Aside from length of stay, various factors can influence a person’s compliance and behavior upon release. These factors include the perceived fairness of one’s bail amount, a decision on release from jail, and the way one is treated (that is, procedural justice) inside the institution. Perceptions of fairness and trust in the system are just as important during the corrections stage as they are in a policing context. Corrections practices would greatly benefit from an increased understanding of how jail experiences (for example, booking, court appearances, and incarceration) affect the larger criminal justice system and individual outcomes.

Jails Are Under-researched but Critically Important

The size of the jail population is often overlooked in national discussions on corrections conditions and reforms. An individual’s jail stay can be a traumatic experience characterized by transient populations, confusion, disorder and instability, physical danger, and psychological harm. These factors can significantly shape how an incarcerated individual perceives the legitimacy of the jail environment and its authorities.

Common features of an individual’s jail experience may make fostering legitimacy within jails more difficult than in prisons. Jails tend to be chaotic; given the typical closer proximity in time to their arrest, individuals coming into jail may be more likely to be intoxicated or dealing with withdrawal from a controlled substance.[21]

In addition, jail incarceration is stressful. Suicide accounts for over 30% of the deaths in jail custody and is the leading cause of deaths in jail.[22] The suicide rate in local jails is around 50 per 100,000, compared to fewer than 30 per 100,000 in state run prisons.[23] A number of factors could account for the higher rate of suicides in jails, including the likelihood of overcrowding within the jail and an incarcerated individual’s elevated stress levels due to the life disruption resulting from their arrest and incarceration.[24]

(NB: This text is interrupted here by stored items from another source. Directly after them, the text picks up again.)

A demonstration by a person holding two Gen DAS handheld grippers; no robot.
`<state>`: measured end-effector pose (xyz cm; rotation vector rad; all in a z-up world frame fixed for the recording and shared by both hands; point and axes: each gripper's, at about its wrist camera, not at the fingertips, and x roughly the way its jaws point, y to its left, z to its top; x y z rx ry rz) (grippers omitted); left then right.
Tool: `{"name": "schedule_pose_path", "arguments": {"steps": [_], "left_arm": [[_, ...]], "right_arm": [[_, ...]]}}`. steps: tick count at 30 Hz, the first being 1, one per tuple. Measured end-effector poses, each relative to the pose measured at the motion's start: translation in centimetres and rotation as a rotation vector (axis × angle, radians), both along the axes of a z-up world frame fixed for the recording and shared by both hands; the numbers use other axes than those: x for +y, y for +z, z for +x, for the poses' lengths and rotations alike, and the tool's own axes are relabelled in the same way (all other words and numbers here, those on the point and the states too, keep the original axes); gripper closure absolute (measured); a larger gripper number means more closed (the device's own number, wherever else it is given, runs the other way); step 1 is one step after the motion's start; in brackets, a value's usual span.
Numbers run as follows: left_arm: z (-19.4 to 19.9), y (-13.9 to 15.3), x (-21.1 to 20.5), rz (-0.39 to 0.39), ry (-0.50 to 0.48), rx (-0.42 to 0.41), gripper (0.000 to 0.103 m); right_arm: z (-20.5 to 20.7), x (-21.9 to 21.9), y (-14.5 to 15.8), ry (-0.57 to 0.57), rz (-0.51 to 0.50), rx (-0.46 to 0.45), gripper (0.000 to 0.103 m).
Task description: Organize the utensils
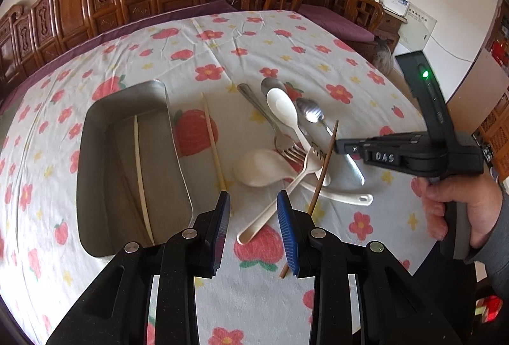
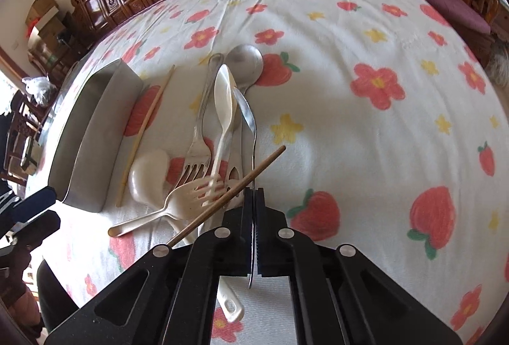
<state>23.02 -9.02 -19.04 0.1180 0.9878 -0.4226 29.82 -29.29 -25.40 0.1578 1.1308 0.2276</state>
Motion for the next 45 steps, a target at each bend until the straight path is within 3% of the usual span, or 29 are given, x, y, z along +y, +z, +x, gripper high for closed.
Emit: {"name": "schedule_pose_path", "arguments": {"steps": [11, 14, 28, 31, 32, 33, 36, 45], "left_arm": [[-0.6, -3.4, -3.2, -0.022, -0.108, 0.085, 0.073], [-1.1, -4.1, -4.5, 0.008, -0.139, 0.072, 0.066], [-1.7, -6.6, -5.8, 0.091, -0.177, 0.089, 0.062], [-1.8, -6.7, -6.1, 0.110, -0.185, 0.071, 0.073], [-1.7, -6.6, -6.0, 0.105, -0.186, 0.072, 0.088], [-1.7, -6.6, -5.9, 0.089, -0.188, 0.085, 0.093], [-1.7, -6.4, -5.6, 0.043, -0.188, 0.111, 0.097], [-2.7, -3.1, -4.2, -0.015, -0.145, 0.047, 0.099]], "right_arm": [[0.7, -2.9, 0.2, -0.044, -0.060, 0.002, 0.101], [0.3, -3.1, 0.2, -0.041, -0.075, -0.001, 0.101], [-4.2, -5.5, 2.9, -0.050, -0.080, -0.052, 0.101], [-5.1, -5.6, 3.4, -0.052, -0.070, -0.056, 0.101], [-5.4, -5.5, 3.5, -0.051, -0.069, -0.057, 0.101], [-5.5, -5.4, 3.6, -0.050, -0.069, -0.058, 0.101], [-6.2, -4.9, 4.0, -0.051, -0.064, -0.060, 0.101], [-7.6, -2.0, 5.6, -0.018, -0.050, -0.082, 0.101]]}}
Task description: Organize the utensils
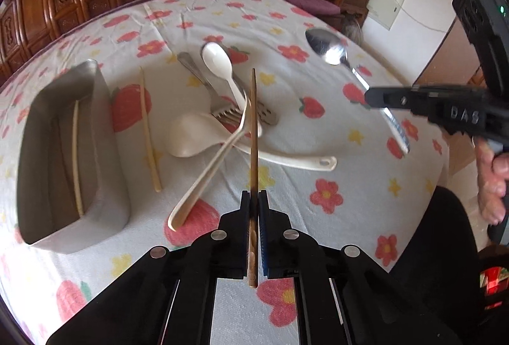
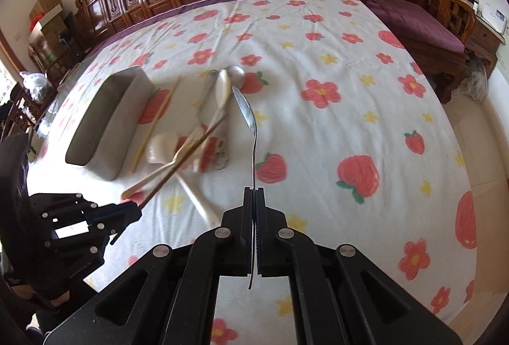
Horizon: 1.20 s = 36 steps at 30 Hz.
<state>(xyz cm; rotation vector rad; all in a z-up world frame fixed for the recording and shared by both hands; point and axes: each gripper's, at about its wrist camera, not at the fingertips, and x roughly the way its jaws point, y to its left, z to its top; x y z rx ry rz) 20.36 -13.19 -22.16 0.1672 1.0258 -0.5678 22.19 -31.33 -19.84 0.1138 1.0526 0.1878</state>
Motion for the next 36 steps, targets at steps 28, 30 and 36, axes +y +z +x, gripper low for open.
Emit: {"name": "schedule_pose_path", "arguments": {"steps": [28, 30, 36], "left_arm": [[3.6, 5.9, 12.4, -0.043, 0.286, -0.104, 0.099], [4.0, 5.4, 12.9, -0.038, 0.303, -0.092, 0.099], [5.4, 3.9, 14.8, -0.042, 0.354, -0.042, 0.099]], "right_arm": [[2.1, 11.8, 3.4, 0.197, 0.055, -0.054, 0.101], [2.2, 12.6, 3.6, 0.208, 0.058, -0.056, 0.101], [2.5, 14.3, 3.7, 0.234, 0.057, -0.056, 0.101]]}}
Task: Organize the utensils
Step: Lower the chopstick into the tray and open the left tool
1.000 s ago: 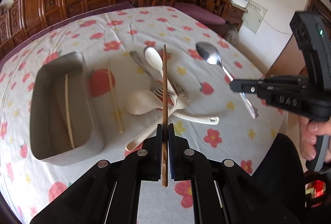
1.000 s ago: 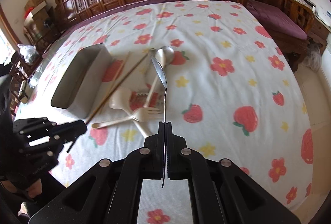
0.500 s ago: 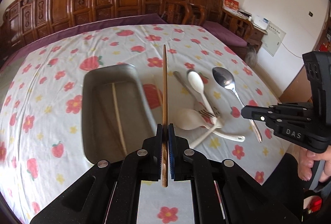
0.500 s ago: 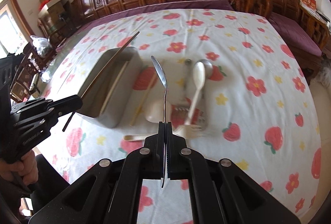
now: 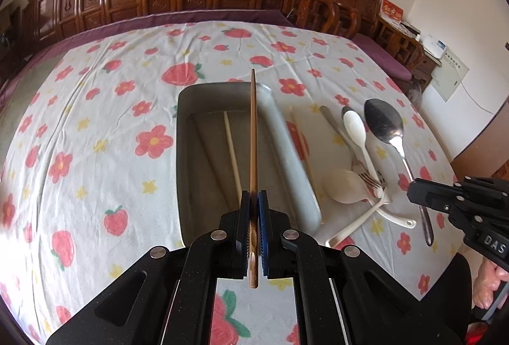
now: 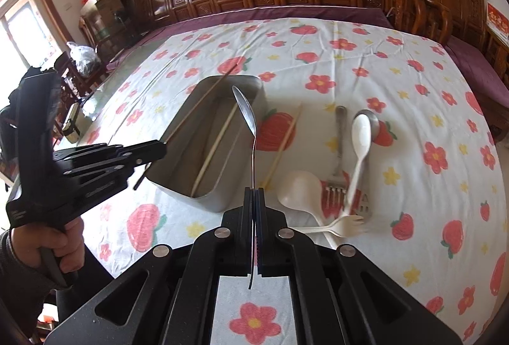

Correctional officers and deputies need to ensure stability and order in that chaotic environment, not only to protect physical safety, but also to aid the wellness of individuals as they navigate court proceedings or transition to serving their sentence. The impact of procedural justice on overall wellness of those in the facility requires further research.

Jail staff may find it more challenging than their prison counterparts to consistently project an atmosphere of stability rooted in procedural justice. Jail staff have a relatively short time with individuals in jails (the average stay in jail is just over one month) and have no control over the quality of an incarcerated individual’s prior interactions with police and court officials. In addition, correctional officers and deputies often must compete with the overall often chaotic climate of a jail facility.

Our research uncovered only one study that specifically addressed officer legitimacy in jails. The researchers surveyed individuals housed in a Florida jail. They found that procedural justice was a critical driver of an individual’s decisions to comply with the facility’s rules. Procedural justice was the single greatest predictor of compliance; it was even more influential than an individual’s history of misconduct.[25] This emphasizes and supports the role of procedural justice in promoting cooperation with correctional officers in a particular jail setting. The presence and impact of procedural justice in other jails require further research.

Conclusion

Jails take custody of individuals who are often in the midst of a chaotic and stressful experience. Although an individual’s time in jail may be brief, jail leadership and staff can make a positive and pivotal impact on the trajectory of these individuals’ lives.

In other correctional contexts, research has shown that policy and practice grounded in legitimacy and procedural justice can help deliver that positive impact. Evidence suggests that the same positive impact can happen in jails, despite the chaos that characterizes many jail environments. However, this requires further research.

Jails are an integral part of the criminal justice system. To the extent that one agency can reflect on the legitimacy of the system as a whole, jails can be linchpins of systemic legitimacy.